The DataFlow Project is building a two-stage cloud-deployable data management infrastructure for researchers, that can be used across national HEIs: (a) DataStage, to manage their research data locally, and (b) DataBank, to preserve and publish valuable research.
For local data management, rather than storing datasets on external hard drives in the lab, DataFlow lets researchers save their work to a DataStage file system that appears as a mapped drive on their computer, a lightweight system requiring them to install no special software on their computers. DataStage will allow specification of specific read/write permissions for Principal Investigators and individuals within a research group, to ensure appropriate levels of data confidentiality. The system will be lightweight, and will adopt best-practice standards to make sure data is secure and easy to retrieve.
They will then, through a convenient web interface, be able to deposit selected datasets from their local DataStage file management system to their institutional or subject-specific data repository, this being a cloud-based instance of the generic DataBank data repository.
DataStage will allow users to:
- Package datasets with descriptive metadata, including a DOI issued by DataCite;
- Determine who can access data: options include fully public datasets, embargoed material, and and “dark” or private data; and
- Search for and retrieve available datasets, enabling data to be reused and/or made available for peer review.

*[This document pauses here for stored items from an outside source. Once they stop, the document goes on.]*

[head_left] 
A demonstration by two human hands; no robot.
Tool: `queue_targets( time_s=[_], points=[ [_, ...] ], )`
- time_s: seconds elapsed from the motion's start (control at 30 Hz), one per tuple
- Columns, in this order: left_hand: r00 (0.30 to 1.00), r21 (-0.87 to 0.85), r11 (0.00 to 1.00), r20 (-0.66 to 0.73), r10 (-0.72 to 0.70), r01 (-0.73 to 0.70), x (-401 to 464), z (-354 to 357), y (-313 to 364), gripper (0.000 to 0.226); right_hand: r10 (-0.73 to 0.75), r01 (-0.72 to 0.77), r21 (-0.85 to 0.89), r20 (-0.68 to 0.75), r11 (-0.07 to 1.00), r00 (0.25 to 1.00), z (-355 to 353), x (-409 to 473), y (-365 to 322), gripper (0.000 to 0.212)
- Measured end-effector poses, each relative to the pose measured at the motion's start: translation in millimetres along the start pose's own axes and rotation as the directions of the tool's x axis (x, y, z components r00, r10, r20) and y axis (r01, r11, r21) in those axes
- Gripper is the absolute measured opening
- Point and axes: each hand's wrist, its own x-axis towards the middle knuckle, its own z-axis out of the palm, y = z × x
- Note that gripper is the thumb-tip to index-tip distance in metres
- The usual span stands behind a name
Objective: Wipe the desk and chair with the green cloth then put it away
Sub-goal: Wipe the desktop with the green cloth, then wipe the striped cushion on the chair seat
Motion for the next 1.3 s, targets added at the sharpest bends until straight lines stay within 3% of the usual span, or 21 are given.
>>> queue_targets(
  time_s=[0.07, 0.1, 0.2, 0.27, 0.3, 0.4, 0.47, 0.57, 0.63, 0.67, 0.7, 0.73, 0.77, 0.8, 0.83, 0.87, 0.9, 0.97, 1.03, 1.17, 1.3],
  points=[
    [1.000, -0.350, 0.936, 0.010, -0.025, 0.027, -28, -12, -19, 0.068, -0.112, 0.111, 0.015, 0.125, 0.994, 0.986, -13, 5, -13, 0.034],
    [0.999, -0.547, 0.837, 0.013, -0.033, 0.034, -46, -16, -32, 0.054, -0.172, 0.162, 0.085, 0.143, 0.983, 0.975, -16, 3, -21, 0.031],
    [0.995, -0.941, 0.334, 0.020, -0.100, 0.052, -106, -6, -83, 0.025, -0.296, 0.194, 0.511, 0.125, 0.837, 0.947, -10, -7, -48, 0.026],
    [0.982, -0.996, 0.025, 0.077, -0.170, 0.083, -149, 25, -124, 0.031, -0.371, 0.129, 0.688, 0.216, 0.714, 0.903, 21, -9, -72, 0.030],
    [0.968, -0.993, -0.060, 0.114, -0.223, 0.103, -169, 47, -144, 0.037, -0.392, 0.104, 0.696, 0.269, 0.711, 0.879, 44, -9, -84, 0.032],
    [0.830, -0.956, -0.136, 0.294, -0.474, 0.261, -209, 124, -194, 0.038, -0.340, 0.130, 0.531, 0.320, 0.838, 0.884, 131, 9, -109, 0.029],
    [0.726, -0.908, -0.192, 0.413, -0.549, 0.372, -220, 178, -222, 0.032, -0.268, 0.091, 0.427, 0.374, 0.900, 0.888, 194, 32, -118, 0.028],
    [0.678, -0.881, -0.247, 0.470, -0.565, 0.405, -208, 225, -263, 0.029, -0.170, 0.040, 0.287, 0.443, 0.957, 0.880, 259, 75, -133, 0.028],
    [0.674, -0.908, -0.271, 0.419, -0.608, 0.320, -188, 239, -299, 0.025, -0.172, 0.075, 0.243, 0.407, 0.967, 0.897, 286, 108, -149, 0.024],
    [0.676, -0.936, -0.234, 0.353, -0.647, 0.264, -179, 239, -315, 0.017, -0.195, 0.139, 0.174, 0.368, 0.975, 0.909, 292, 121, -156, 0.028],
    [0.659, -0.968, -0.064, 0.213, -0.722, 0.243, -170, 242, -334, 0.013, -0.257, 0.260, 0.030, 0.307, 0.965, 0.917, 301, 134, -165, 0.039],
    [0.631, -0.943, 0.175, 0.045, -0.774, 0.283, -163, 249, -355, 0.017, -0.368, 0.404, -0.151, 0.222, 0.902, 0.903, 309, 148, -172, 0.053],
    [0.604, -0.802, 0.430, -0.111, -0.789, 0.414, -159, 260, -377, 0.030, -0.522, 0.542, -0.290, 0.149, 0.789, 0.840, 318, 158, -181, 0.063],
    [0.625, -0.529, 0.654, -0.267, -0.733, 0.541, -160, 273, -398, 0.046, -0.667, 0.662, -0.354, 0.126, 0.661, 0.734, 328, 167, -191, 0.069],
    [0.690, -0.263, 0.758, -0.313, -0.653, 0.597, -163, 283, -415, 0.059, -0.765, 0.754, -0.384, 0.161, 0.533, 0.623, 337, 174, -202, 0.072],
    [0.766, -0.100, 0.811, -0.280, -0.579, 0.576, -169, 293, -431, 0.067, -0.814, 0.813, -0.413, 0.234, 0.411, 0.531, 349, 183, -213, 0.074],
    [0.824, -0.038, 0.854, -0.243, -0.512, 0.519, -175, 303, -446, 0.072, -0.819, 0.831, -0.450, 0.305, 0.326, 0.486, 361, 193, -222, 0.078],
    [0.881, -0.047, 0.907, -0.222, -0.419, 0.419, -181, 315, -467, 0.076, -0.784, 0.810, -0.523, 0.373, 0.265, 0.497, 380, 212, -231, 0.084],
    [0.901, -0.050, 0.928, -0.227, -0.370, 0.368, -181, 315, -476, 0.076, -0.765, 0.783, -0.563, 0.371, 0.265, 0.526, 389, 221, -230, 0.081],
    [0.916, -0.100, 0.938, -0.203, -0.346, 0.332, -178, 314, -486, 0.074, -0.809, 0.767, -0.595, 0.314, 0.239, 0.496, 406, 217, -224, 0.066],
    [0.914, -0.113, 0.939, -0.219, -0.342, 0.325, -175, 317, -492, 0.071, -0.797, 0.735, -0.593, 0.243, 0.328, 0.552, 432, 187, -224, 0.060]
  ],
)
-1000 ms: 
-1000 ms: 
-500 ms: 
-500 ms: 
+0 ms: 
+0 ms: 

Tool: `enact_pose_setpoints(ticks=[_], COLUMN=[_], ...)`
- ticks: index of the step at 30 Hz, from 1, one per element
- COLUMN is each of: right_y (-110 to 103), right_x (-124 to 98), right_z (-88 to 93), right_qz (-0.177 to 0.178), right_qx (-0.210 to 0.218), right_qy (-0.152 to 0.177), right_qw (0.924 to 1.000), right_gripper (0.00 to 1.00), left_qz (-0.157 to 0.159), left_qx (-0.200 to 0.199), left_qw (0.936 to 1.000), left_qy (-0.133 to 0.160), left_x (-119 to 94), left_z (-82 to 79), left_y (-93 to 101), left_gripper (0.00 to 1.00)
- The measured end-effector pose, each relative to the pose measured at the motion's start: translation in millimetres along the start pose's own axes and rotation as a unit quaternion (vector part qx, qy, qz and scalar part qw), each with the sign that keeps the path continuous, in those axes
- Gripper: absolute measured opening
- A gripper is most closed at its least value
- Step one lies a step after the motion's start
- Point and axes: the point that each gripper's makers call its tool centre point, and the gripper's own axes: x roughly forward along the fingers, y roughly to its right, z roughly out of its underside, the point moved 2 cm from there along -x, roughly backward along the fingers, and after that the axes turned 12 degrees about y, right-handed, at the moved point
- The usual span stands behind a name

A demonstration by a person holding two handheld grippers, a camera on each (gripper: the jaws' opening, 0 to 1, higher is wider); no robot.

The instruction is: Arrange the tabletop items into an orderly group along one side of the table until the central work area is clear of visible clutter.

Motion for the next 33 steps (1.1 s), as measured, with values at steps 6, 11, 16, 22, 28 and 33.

We are using a standards-based approach to ensure compatibility with as many systems as possible. For DataStage, researchers will be able to use Linux, Windows or Mac operating systems, while DataBank will be deployable on the Eduserv cloud, on a commercial data storage cloud, or on a local institutional server. The infrastructure will be open and scalable, to meet the needs of individual researchers and their institutions, for both public and confidential data.